The Chart Builder dialogue box for a Boxplot in SPSS

 


4) Scatter/Dot

After opening the Chart Builder, select Scatter/Dot from the (3) list of chart types, and choose the first variant from the (4) list of variants. Next, drag the scale variable you want to chart onto the X-axis placard in the (5) preview / sandbox area (in my example I used Weight_kg). And then drag the second scale variable you want to chart onto the Y-axis placard in the (5) preview / sandbox area (in my example I used Muscle_kg). Finally, open the (6) properties side panel and tick the Linear Fit Lines option, and select the Total as the type of line. Click the OK button when finished.

 


5) Chart Editor

After creating any chart in SPSS it will appear in the SPSS Output Viewer. If you double-click on the chart the Chart Editor will open; and there are menus and quick tools to change the text formatting, the scaling of X-axis and Y-axis, to add data labels, to add trendlines, and much more. When finished, close the Chart Editor and the changes will update on the original chart.

The Chart Editor in SPSS

 


Further Study

Happiness... you should now be able to create charts in SPSS. However, if you want to explore further, here are two sites:


AA Team Guide for Parametric Assumptions

There are a number of parametric assumptions that are requirements for certain statistical tests in SPSS. We will look at four key assumptions as the starting requirement for the majority of these tests.

  1. Scale Variable
  2. Normal Distribution
  3. Outliers
  4. Homogeneity of Variance

 


1) Scale Variable

The variable must be a scale measurement type. You are not concerned with parametric assumptions for variables that are nominal or ordinal measurement types.

List of variables in SPSS

 

A scale variable (interval or ratio) measures quantity and where every unit of measure is at equal divisions. Equal divisions means that 4 feet is 2x longer than 2 feet and that 10 minutes is 5x longer than 2 minutes.
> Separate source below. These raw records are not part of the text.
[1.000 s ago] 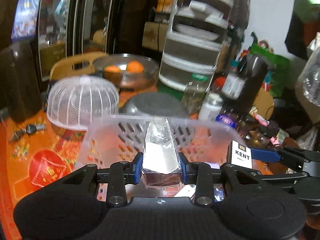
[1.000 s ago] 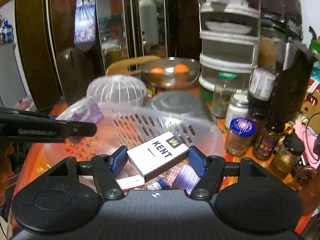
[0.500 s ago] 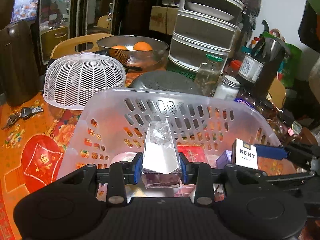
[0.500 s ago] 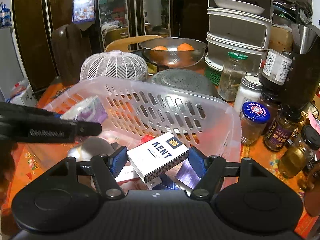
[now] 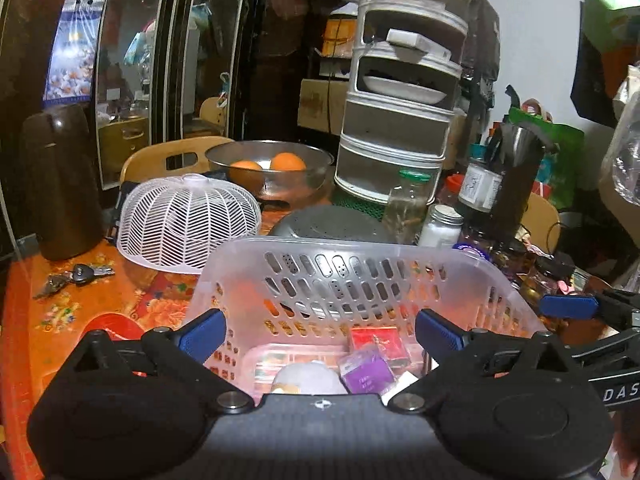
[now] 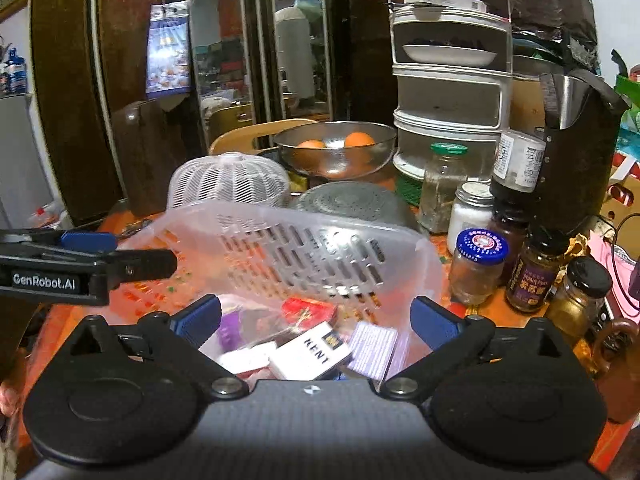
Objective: Organize objects
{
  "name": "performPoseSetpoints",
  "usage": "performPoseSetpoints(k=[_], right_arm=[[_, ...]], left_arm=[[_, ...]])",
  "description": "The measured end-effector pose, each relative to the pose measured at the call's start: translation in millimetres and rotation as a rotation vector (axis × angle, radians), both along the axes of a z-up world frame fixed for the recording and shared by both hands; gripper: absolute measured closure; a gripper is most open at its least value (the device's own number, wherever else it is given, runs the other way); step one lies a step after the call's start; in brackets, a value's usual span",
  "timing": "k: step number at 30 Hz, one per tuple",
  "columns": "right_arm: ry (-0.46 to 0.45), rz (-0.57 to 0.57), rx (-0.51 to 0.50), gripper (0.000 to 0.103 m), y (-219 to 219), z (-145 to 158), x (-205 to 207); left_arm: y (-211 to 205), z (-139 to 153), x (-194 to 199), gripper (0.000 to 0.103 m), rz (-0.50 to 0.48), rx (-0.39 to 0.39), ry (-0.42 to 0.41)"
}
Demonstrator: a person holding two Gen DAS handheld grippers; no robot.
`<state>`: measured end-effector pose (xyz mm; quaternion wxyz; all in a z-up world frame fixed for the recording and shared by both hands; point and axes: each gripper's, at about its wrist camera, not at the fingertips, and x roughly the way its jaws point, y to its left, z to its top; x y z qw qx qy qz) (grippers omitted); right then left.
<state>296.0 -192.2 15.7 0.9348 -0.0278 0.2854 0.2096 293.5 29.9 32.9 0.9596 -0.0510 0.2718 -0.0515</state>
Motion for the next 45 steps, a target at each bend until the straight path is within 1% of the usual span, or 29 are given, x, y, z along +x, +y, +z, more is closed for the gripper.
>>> performPoseSetpoints(k=[2,5,7,10,13,14,17,20,23,26,27,29,31,34,40,45], right_arm=[[-0.012,-0.015,-0.027,0.000,-1,4,-10],[-0.063,-0.039,-0.077,0.000,-2,9,-33],[-0.081,-0.067,-0.092,0.000,-2,13,-49],[-0.095,-0.092,-0.113,0.000,-5,19,-74],[-0.119,-0.063,-0.039,0.000,-21,29,-108],[-0.129,-0.060,-0.008,0.000,-26,33,-121],[-0.164,-0.063,0.080,0.000,-41,42,-159],[-0.170,-0.084,0.136,0.000,-46,49,-194],[-0.177,-0.111,0.151,0.000,-47,52,-232],[-0.190,-0.163,0.102,0.000,-46,50,-258],[-0.201,-0.199,0.078,0.000,-45,47,-264],[-0.185,-0.255,0.039,0.000,-41,42,-270],[-0.169,-0.235,0.036,0.000,-40,40,-270],[-0.173,-0.231,0.059,0.000,-41,39,-274],[-0.158,-0.194,0.072,0.000,-45,41,-298],[-0.128,-0.204,0.104,0.000,-53,45,-301]], left_arm=[[1,3,-10,0.001,-0.016,-0.009,-0.002],[1,4,-22,0.001,-0.040,-0.011,0.043],[-2,6,-37,0.001,-0.057,0.008,0.036],[-9,10,-67,0.001,-0.056,0.031,0.007],[-17,18,-105,0.001,-0.056,0.037,-0.047],[-20,21,-117,0.001,-0.045,0.046,-0.049],[-28,28,-157,0.001,-0.039,0.047,-0.081],[-34,34,-191,0.001,-0.035,0.039,-0.120],[-43,35,-225,0.001,-0.018,0.074,-0.146],[-52,35,-251,0.001,0.009,0.119,-0.179],[-55,34,-259,0.001,0.009,0.130,-0.187],[-62,34,-266,0.001,0.007,0.149,-0.178],[-66,33,-272,0.001,0.005,0.160,-0.155],[-65,34,-286,0.001,0.025,0.155,-0.153],[-56,42,-314,0.001,0.075,0.111,-0.169],[-55,48,-316,0.001,0.080,0.096,-0.150]])
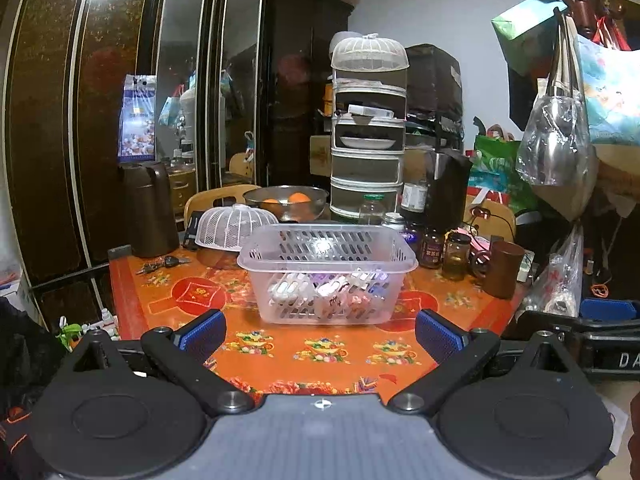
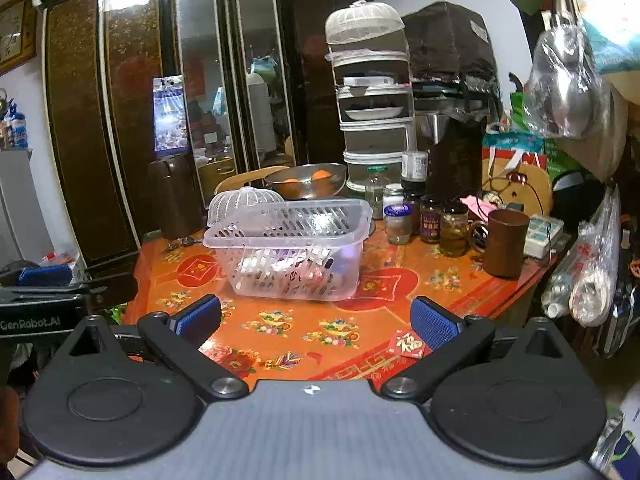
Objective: Organize objects
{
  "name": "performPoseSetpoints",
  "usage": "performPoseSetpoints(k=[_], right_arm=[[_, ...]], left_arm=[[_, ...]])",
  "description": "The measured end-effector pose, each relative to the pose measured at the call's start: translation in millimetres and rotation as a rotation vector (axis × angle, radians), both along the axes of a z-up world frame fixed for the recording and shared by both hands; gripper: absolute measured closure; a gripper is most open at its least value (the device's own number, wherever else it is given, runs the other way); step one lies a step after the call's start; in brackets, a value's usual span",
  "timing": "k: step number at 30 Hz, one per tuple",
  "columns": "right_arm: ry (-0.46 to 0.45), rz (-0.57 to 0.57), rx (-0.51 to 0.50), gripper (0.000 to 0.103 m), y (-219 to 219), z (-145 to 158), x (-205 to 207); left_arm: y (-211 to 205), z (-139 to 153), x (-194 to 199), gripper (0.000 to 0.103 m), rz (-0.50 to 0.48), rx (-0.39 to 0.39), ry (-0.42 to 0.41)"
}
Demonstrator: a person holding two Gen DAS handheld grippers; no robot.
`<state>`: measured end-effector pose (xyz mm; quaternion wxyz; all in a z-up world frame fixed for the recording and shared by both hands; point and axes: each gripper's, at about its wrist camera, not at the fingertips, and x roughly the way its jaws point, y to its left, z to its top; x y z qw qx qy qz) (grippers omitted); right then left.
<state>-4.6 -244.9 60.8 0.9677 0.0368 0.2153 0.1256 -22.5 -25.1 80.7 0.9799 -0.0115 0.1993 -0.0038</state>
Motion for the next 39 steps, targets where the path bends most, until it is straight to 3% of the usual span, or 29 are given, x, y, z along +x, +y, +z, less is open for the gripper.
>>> performPoseSetpoints(k=[39], right_arm=[[-0.005,0.011,-0.016,0.000,4,3,-8]], left_arm=[[-3,0,-7,0.001,-0.023,-0.034,0.004]])
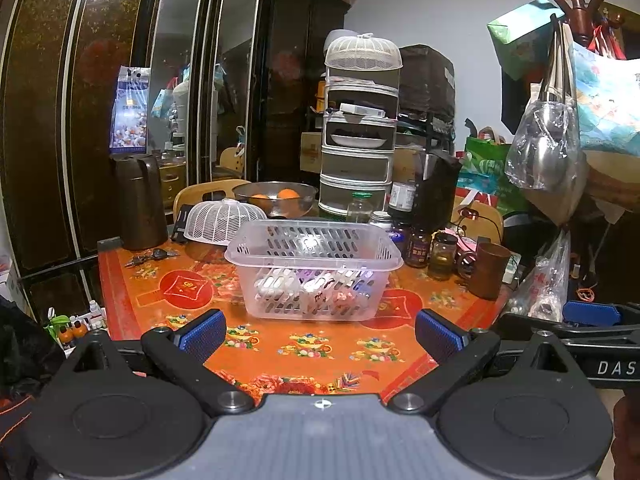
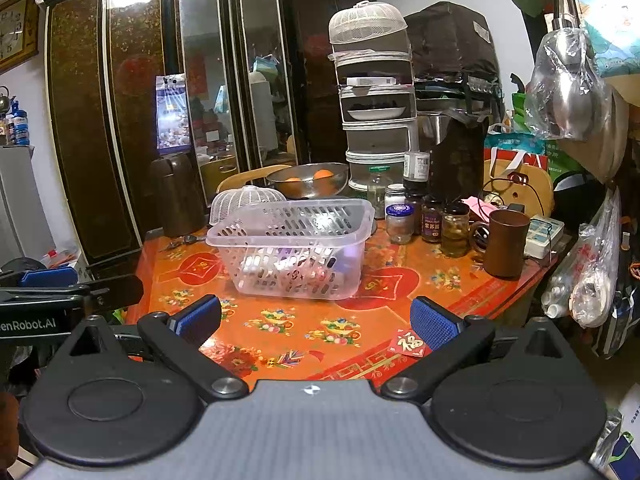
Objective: Organize objects
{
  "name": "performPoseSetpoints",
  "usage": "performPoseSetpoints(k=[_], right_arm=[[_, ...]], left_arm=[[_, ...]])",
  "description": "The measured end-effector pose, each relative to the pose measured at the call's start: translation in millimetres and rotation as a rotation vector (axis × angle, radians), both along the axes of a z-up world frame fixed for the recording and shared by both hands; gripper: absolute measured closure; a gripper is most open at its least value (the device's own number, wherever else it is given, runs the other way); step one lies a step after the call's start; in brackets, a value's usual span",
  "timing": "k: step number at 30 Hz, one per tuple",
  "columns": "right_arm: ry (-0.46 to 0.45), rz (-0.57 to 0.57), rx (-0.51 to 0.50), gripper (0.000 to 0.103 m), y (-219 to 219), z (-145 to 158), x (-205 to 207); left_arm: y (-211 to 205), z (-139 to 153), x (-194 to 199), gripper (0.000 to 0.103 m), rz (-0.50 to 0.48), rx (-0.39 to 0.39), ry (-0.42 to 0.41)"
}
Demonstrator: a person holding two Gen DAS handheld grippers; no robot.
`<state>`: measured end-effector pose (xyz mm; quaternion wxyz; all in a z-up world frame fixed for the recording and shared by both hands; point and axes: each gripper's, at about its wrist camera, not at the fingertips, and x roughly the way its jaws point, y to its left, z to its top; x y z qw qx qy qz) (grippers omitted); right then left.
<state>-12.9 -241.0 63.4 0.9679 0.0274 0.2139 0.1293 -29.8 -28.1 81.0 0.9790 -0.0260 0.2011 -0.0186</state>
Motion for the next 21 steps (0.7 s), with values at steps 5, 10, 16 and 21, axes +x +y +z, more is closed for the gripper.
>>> performPoseSetpoints(k=[5,10,16,21], right_arm=[[0.000,0.000,0.001,0.000,0.4,0.0,0.4],[-0.004,0.011,-0.003,0.000,2.5,-0.5,-0.8],[-0.009,0.017,-0.007,0.000,4.9,-0.4,-1.6],[-0.007,0.016,-0.008,0.000,5.3,-0.7,-2.0]], left_arm=[[0.0,-0.5,-0.2,0.001,-0.003,-0.002,0.000],[0.4,-1.0,0.6,0.001,0.001,-0.008,0.003],[2.5,-1.7,1.6,0.001,0.004,-0.015,0.008],[5.0,-3.0,1.8,0.001,0.008,-0.025,0.008]])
Ruler as example of equal intervals

 


2) Normal Distribution

The normal distribution, also known as the Gaussian distribution, is a probability function that describes how the values of a variable are spread out. It is a symmetric distribution showing that data near the mean are more frequent in occurrence and the probabilities for values further away from the mean taper off equally in both directions. In a graph, normal distribution will appear as a bell-shaped curve.

Bell curve of normal distribution

 

You can examine a scale variable for normal distribution either with a histogram (as above) or with a Q-Q plot (not shown). You can test for normal distribution with the Kolmogorov-Smirnov test or the Shapiro-Wilk test. To start the analysis, click on Analyze > Descriptive Statistics > Explore.

Explore menu path in SPSS

 

This will open the Explore dialogue box. Move the scale variable to be tested into the right-hand Dependent List: box. [As a side note: you can put a categorial variable in the Factor List: box if you want to split the dependent list variable in order to test each group separately.] Next in the Display section (at the bottom), tick the Plots radio button. Finally, open the Plots options button (on the far right side).

Explore dialogue box in SPSS

 

This will open the Explore: Plots dialogue box. Tick the Normality plots with tests option. There are other options you may (or may not) want to tick. When finished click the Continue button, and then the OK button in the original Explore dialogue box.

Explore: Plots dialogue box in SPSS

 


2A) The Result for Normal Distribution

The result will appear in the SPSS Output Viewer. The Kolmogorov-Smirnov test and the Shapiro-Wilk test result appear in the Test of Normality statistics table.

Test of normality result table in SPSS

 

Most often they will agree. However (as is the case in our example), the Kolmogorov-Smirnov test (p = .042) shows the data failed normal distribution, but the Shapiro-Wilk test (p= .090) shows the data passed normal distribution. When they do not agree, most researchers will select the Shapiro-Wilk result. It is a more robust test, it does not have the Lilliefors correction applied, and it manages small sample sizes better.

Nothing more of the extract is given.